5.5.1. Diversamente opinando, ogni volta che l’utente della strada dovesse omettere di fermarsi dopo che si è verificato un incidente stradale ricollegabile al suo comportamento, questi, precludendosi proprio a causa dell’omesso arresto del proprio veicolo, la possibilità di verificare de visu e nella immediatezza se dall’incidente siano derivati danni alle persone, non sarebbe sistematicamente (tranne che nei casi di verificazione di sinistri così gravi da rendere indubbia ed inequivocabile la causazione di lesioni o della morte a terzi) a conoscenza del fatto che è stato provocato un danno alle persone, sicchè il dato conoscitivo insito nel dolo del delitto de quo dovrebbe, illogicamente, essere escluso proprio a causa della inottemperanza a quell’obbligo di fermarsi che la norma impone “in caso di incidente con danno alle persone” (sez. 4, n. 34335 del 03/06/2009; sez. 4, n. 7615 del 10/11/2004).
5.5.2. Va, inoltre, rimarcato che, alla stregua della norma in parola, l’obbligo di fermarsi e attivarsi per prestare assistenza alle persone ferite sussiste indipendentemente dalla presenza di altri eventuali soccorritori e, nel caso che occupa (come ineccepibilmente rilevato dal Giudice del merito), il (omissis) non solo non si è attivato per prestare assistenza ma, una volta provocato l’incidente, è fuggito via (come riferito dal teste (omissis)).
5.6. La dinamica del sinistro, infine, non è stata oggetto di censure nell’atto di appello e, inoltre, la Corte territoriale ha, ineccepibilmente, valorizzato le risultanze della consulenza tecnica (secondo cui la velocità dell’autovettura dell’imputato era significativamente superiore al limite massimo ivi imposto di 60 Km/h), le dichiarazioni rese dal teste (oculare)(omissis), (secondo cui la macchina del (omissis) sopraggiungeva “come un missile” e per di più lo faceva in fase di sorpasso, in un tratto di strada con la linea di mezzeria continua, dove il sorpasso non è consentito) e gli esiti dell’alcoltest dimostrativi del fatto che l’imputato guidava in stato di ebrezza alcolica accertata.
7. Quanto alla censura sub 2), invece, si osserva:
7.1. I giudici del merito, in vero, non hanno compiutamente motivato la mancata concessione dell’attenuante di cui all’art. 62 c.p., n. 6, limitandosi a ritenere irrilevante, a fronte della descritta condotta macroscopicamente imprudente e violativa di elementari regole del codice della strada, in punto di accertamento della responsabilità, il fatto che il (omissis) avesse risarcito il danno prima della sentenza e la mancata costituzione di parte civile.
7.2. In tal fine si rammenta che, ai fini della configurabilità della circostanza attenuante di cui all’art. 62 c.p., comma 1, n. 6, il risarcimento del danno deve essere integrale, comprensivo, quindi, della totale riparazione di ogni effetto dannoso, e la valutazione in ordine alla corrispondenza fra transazione e danno spetta al giudice, che può anche disattendere, con adeguata motivazione, finanche ogni dichiarazione satisfattiva resa dalla parte lesa. (sez. 4, n. 34380 del 14/07/2011).

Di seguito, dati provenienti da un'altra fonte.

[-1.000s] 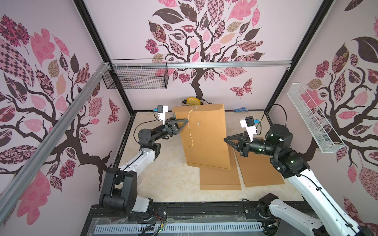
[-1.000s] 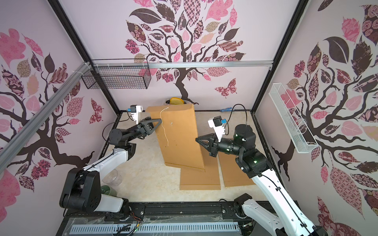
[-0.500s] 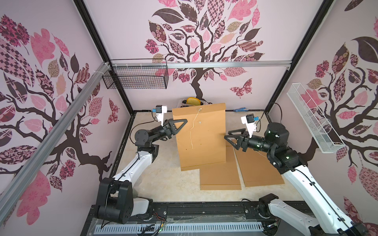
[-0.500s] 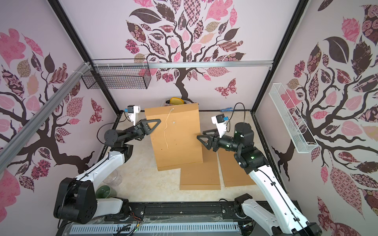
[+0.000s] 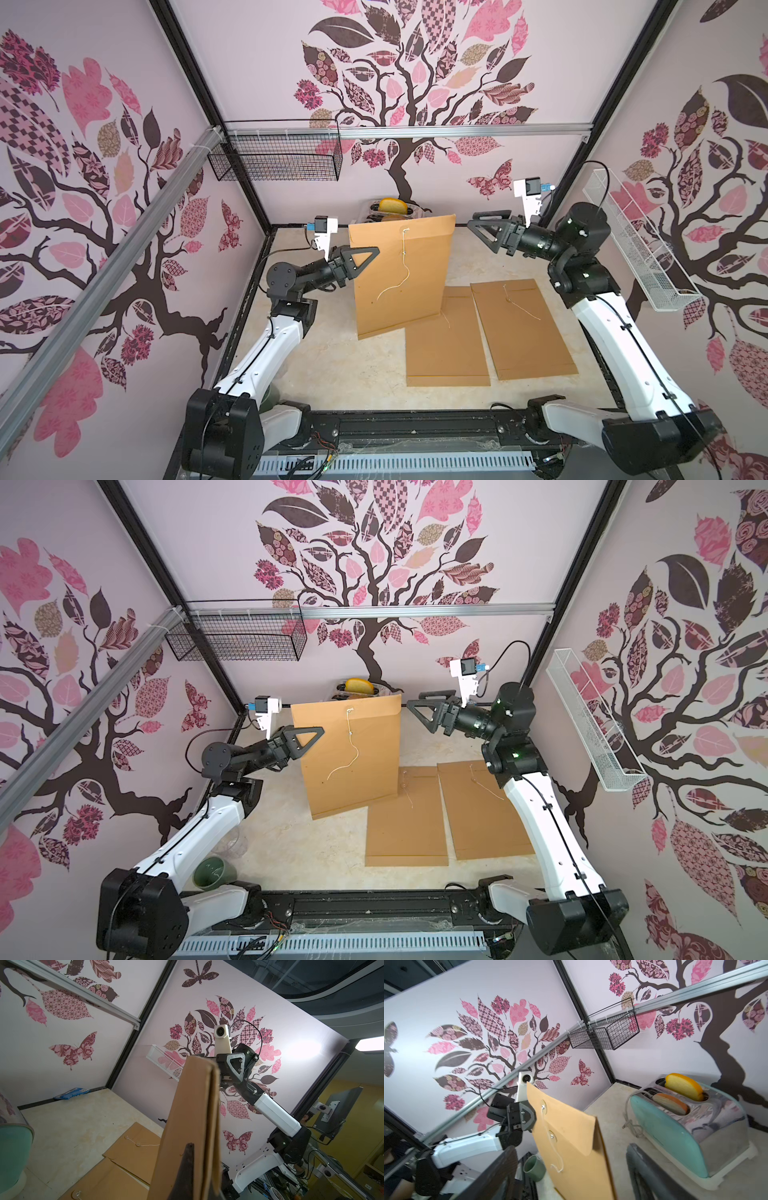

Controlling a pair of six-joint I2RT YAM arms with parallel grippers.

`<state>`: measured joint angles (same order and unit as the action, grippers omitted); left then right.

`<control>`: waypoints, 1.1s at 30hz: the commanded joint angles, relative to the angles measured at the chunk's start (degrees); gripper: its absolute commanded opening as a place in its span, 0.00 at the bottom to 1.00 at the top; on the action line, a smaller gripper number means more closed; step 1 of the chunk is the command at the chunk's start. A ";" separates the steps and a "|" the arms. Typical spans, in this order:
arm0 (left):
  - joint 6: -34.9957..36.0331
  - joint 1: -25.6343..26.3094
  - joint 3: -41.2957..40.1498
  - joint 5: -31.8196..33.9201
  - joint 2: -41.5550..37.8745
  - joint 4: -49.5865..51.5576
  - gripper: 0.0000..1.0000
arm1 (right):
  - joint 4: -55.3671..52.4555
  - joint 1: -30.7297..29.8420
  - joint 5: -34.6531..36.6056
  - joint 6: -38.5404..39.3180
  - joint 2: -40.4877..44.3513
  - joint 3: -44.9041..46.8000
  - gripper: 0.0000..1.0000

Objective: Close the mouth of the file bag
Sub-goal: Pick up the file bag from the center of the board, then close the file bag.

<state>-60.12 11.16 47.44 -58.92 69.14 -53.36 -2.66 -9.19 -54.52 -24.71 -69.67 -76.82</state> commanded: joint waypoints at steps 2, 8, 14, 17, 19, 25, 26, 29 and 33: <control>-4.36 0.18 0.72 -0.33 0.35 -3.40 0.00 | 4.42 -0.49 -1.49 -0.61 2.17 5.16 0.94; -9.42 0.36 0.81 -0.19 1.74 -6.87 0.00 | 14.84 -2.03 -4.73 -3.30 3.90 12.16 0.88; -16.82 0.57 0.85 0.19 4.08 -13.79 0.00 | 16.60 -3.64 -6.27 -1.80 0.07 11.91 0.83; -17.64 0.73 1.32 -0.21 3.83 -13.87 0.00 | 15.74 -3.82 -5.11 -0.02 -1.40 10.80 0.82; -17.93 0.88 1.34 -0.26 3.21 -13.37 0.00 | 15.47 -3.82 -5.75 0.62 -2.38 9.84 0.80; -17.67 0.96 1.58 -0.56 1.83 -11.33 0.00 | 17.75 -3.82 -7.92 -1.18 -4.92 7.65 0.75; -17.67 0.90 1.51 -0.47 1.87 -11.49 0.00 | 20.57 -3.82 -8.69 -3.57 -5.39 8.05 0.71; -16.90 0.89 1.66 -0.54 2.13 -10.26 0.00 | 27.64 -4.38 -11.92 -10.55 -7.41 7.53 0.49; -16.72 0.89 2.94 -0.83 2.71 -9.97 0.00 | 24.65 -5.13 -13.46 -10.29 -8.73 5.74 0.34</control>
<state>-77.36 11.90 48.01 -59.46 72.16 -62.87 20.18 -13.74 -65.28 -32.84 -78.06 -68.69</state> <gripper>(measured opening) 0.040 0.414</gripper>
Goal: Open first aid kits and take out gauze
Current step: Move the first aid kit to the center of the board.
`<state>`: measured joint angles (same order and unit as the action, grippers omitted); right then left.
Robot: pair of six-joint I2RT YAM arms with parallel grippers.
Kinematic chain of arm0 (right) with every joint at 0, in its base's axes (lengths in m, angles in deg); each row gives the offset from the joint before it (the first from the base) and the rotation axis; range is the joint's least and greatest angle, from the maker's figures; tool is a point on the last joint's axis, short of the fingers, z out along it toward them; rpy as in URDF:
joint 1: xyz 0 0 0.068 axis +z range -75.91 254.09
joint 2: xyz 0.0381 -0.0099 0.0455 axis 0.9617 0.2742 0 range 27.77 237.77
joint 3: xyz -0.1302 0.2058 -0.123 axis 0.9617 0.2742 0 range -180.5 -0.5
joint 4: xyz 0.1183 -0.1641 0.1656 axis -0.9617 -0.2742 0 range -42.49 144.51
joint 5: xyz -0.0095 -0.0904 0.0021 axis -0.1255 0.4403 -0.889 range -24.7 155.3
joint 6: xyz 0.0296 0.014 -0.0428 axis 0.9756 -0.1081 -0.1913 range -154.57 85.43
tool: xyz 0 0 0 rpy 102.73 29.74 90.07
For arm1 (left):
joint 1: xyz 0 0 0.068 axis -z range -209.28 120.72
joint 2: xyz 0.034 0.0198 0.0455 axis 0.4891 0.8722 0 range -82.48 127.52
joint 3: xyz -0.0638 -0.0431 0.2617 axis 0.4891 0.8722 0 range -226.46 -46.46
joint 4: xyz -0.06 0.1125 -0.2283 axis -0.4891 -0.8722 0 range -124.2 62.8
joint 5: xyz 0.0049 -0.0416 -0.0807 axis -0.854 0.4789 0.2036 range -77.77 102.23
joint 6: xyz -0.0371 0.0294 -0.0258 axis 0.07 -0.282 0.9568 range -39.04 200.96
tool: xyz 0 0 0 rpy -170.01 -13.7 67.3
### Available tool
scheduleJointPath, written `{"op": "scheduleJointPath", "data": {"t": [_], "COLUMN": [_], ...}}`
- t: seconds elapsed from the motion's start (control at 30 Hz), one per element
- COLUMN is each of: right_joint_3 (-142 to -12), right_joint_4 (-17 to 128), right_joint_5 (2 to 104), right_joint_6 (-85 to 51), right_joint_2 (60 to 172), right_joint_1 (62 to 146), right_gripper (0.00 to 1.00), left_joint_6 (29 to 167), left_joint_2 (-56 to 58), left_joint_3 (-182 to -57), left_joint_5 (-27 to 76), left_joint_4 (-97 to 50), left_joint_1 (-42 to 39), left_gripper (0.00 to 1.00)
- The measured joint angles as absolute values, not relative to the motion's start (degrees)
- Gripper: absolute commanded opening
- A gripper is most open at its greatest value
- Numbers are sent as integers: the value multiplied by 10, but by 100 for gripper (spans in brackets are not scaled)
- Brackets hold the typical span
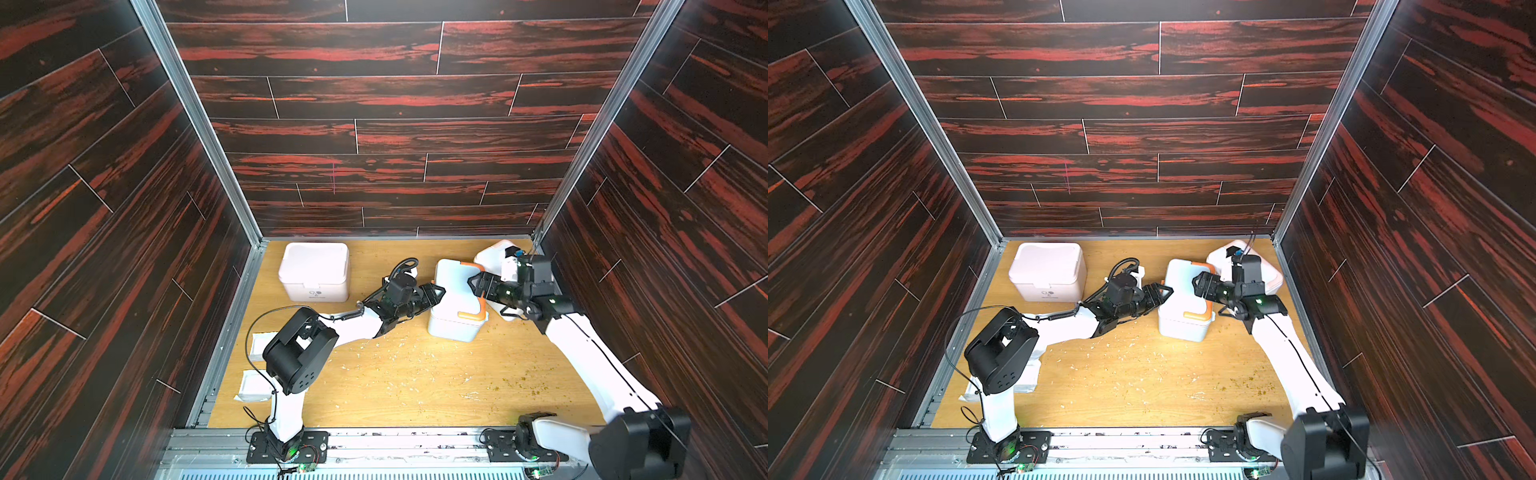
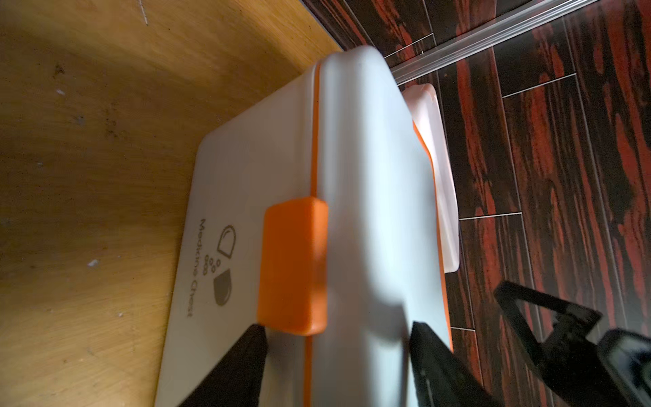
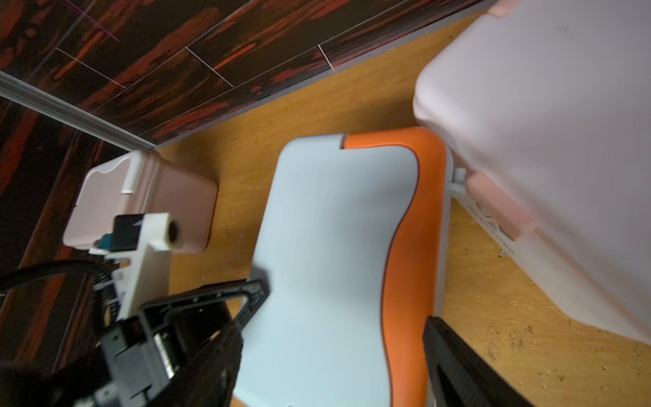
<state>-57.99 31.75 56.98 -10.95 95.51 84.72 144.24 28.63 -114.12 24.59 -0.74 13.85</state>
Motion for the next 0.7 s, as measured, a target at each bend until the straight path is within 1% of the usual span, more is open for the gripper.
{"op": "scheduleJointPath", "data": {"t": [0.27,0.47,0.7], "right_joint_3": [-487,-461,-430], "right_joint_4": [273,258,267], "right_joint_5": [517,490,473], "right_joint_6": [-95,-66,-33], "right_joint_2": [862,810,819], "right_joint_1": [873,901,946], "right_gripper": [78,76,72], "left_joint_6": [1475,1484,1481], "left_joint_2": [293,292,268], "left_joint_3": [-1115,-1099,-1059], "left_joint_5": [239,238,247], "left_joint_4": [51,75,91], "left_joint_1": [144,147,150], "left_gripper": [73,77,82]}}
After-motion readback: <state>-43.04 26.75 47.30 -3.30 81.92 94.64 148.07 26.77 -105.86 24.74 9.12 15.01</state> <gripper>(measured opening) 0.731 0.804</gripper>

Ciò che qui, complessivamente, difetta è proprio l'”adeguata motivazione”.
8. In conclusione, ritiene il Collegio che, una volta accertata la coerenza logica delle argomentazioni seguite dal giudice di merito, non è consentito alla corte di cassazione prendere in considerazione, sub specie di vizio motivazionale, la diversa valutazione delle risultanze processuali prospettata dal ricorrente sulla base dei propri differenti soggettivi punti di vista (sez. 1, n. 6383/1997, Rv. 209787; sez. 1, n. 1083/1998, Rv. 210019), sempre che (come nel caso di specie) sia da escludere con evidenza la prospettazione di un ragionevole dubbio circa l’effettivo raggiungimento dell’accertamento della responsabilità penale dell’imputato (sez. 4. n. 97 del 11/12/2015).